The rain was soft and cool on my face as Marino held the station wagon door open for me. As I turned the ignition he leaned down and said with a smirk, “Drive real careful, Doc.”
Chapter 2
THE WHITE CLOCK FACE FLOATED LIKE A FULL MOON in the dark sky, rising high above the old domed train station, the railroad tracks and the I-95 overpass. The great clock’s filigree hands stopped when the last passenger train did many years before. It was twelve-seventeen. It would always be twelve-seventeen in the city’s lower end where Health and Human Services decided to erect its hospital for the dead.
Time has stopped here. Buildings are boarded up and torn down. Traffic and freight trains perpetually rumble and roar like a distant discontented sea. The earth is a poisoned shore of weed-patched raw dirt littered with debris where nothing grows and there are no lights after dark. Nothing moves here except the truckers and the travelers and the trains speeding along their tracks of concrete and steel.
The white clock face watched me as I drove through the darkness, watched me like the white face in my dream.
I nosed the station wagon through an opening in the chain-link fence and parked behind the stucco building where I’d spent virtually every day of the past two years. The only state vehicle in the lot aside from mine was the gray Plymouth belonging to Neils Vander, the fingerprints examiner.
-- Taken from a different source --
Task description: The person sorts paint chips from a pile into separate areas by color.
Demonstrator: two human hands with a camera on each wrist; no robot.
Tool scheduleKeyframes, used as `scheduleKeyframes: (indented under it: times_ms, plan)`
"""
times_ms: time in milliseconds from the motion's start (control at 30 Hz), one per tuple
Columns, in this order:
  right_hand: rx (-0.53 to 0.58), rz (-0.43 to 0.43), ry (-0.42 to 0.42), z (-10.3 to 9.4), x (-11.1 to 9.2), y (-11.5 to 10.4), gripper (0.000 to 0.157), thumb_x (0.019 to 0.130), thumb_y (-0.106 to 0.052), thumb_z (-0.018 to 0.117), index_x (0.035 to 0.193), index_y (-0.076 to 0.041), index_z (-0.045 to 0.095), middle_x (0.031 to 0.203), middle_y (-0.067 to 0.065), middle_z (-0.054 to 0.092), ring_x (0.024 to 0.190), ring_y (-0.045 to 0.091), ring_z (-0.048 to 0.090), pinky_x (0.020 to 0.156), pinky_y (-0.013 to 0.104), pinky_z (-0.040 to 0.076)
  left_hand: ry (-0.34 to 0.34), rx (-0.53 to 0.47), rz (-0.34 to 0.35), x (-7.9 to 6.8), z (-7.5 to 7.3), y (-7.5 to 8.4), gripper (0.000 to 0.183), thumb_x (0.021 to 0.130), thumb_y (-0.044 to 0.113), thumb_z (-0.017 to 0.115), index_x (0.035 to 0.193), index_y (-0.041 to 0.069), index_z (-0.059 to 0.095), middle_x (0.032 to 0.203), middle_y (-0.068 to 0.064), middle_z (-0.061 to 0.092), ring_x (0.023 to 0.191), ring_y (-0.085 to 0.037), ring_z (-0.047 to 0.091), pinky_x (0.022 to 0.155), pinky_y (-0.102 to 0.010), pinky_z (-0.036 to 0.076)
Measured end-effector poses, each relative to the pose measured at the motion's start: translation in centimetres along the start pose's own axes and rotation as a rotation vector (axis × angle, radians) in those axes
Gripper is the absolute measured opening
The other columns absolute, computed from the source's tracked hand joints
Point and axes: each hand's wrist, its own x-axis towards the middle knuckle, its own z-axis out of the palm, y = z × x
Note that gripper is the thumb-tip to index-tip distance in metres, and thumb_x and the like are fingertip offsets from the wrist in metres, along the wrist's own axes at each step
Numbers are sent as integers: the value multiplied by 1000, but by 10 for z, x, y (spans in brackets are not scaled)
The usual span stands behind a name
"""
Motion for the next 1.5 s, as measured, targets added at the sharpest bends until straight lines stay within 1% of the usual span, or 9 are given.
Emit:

I had called him right after Marino called me. Set into effect after the second strangling was a new policy. If there was another, Vander was to meet me in the morgue immediately. By now he was inside the X-ray room and setting up the laser.
Light was spilling on the tarmac from the open bay, and two paramedics were pulling a stretcher bearing a black body pouch out of the back of an ambulance. Deliveries went on throughout the night. Anybody who died violently, unexpectedly, or suspiciously in central Virginia was sent here, no matter the hour or the day.
The young men in their blue jumpsuits looked surprised to see me as I walked through the bay and held open the door leading inside the building.
“You’re out early, Doc.”
“Suicide from Mecklenburg,” the other attendant volunteered. “Threw himself in front of a train. Scattered him over fifty feet of tracks.”
“Yo. Pieces an’ parts . . .”
The stretcher bumped through the open doorway and into the white-tiled corridor. The body pouch apparently was defective or torn. Blood leaked through the bottom of the stretcher and left a trail of speckled red.
The morgue had a distinctive odor, the stale stench of death no amount of air deodorizer could mask. Had I been led here blindfolded, I would have known exactly where I was. At this hour of the morning, the smell was more noticeable, more unpleasant than usual. The stretcher clattered loudly through the hollow stillness as the attendants wheeled the suicide into the stainless-steel refrigerator.
I turned right into the morgue office where Fred, the security guard, was sipping coffee from a Styrofoam cup and waiting for the ambulance attendants to sign in the body and be on their way. He was sitting on the edge of the desk, ducking out of view, just as he always did when a body was delivered. A gun to his head wouldn’t have been sufficient incentive to make him escort anybody inside the refrigerator. Toe tags dangling from cold feet protruding from sheets had a peculiar effect on him.
He shot a sidelong glance at the wall clock. His ten-hour shift was almost at an end.
“We’ve got another strangling coming in,” I bluntly told him.
“Lord, Lord! Sure am sorry.” Shaking his head. “I tell you. It’s hard to imagine anybody doing something like that. All them poor young ladies.” Head still shaking.
“It will be here any minute and I want you to make sure the bay door is shut and remains shut after the body’s brought in, Fred. The reporters will be out in droves. I don’t want anybody within fifty feet of this building. Is that clear?” I sounded hard and sharp, and I knew it. My nerves were singing like a power line.
“Yes, ma’am.” A vigorous nod. “I’ll keep an eye out, I sure will.”
Lighting a cigarette, I reached for the telephone and stabbed out my home number.
Bertha picked up on the second ring and sounded drugged with sleep when she hoarsely asked, “Hello?”
“Just checking in.”
“I’m here. Lucy hasn’t budged, Dr. Kay. Sleeping like a log, didn’t even hear me come in.”
“Thank you, Bertha. I can’t thank you enough. I don’t know when I’ll be home.”
“I’ll be here till I see you, then, Dr. Kay.”
Bertha was on notice these days. If I got called out in the middle of the night, so did she. I’d given her a key to the front door and instructions about the operation of the burglar alarm. She probably arrived at my house just minutes after I left for the scene. It dully drifted through my mind that when Lucy got out of bed in several hours, she’d find Bertha inside the kitchen instead of her Auntie Kay.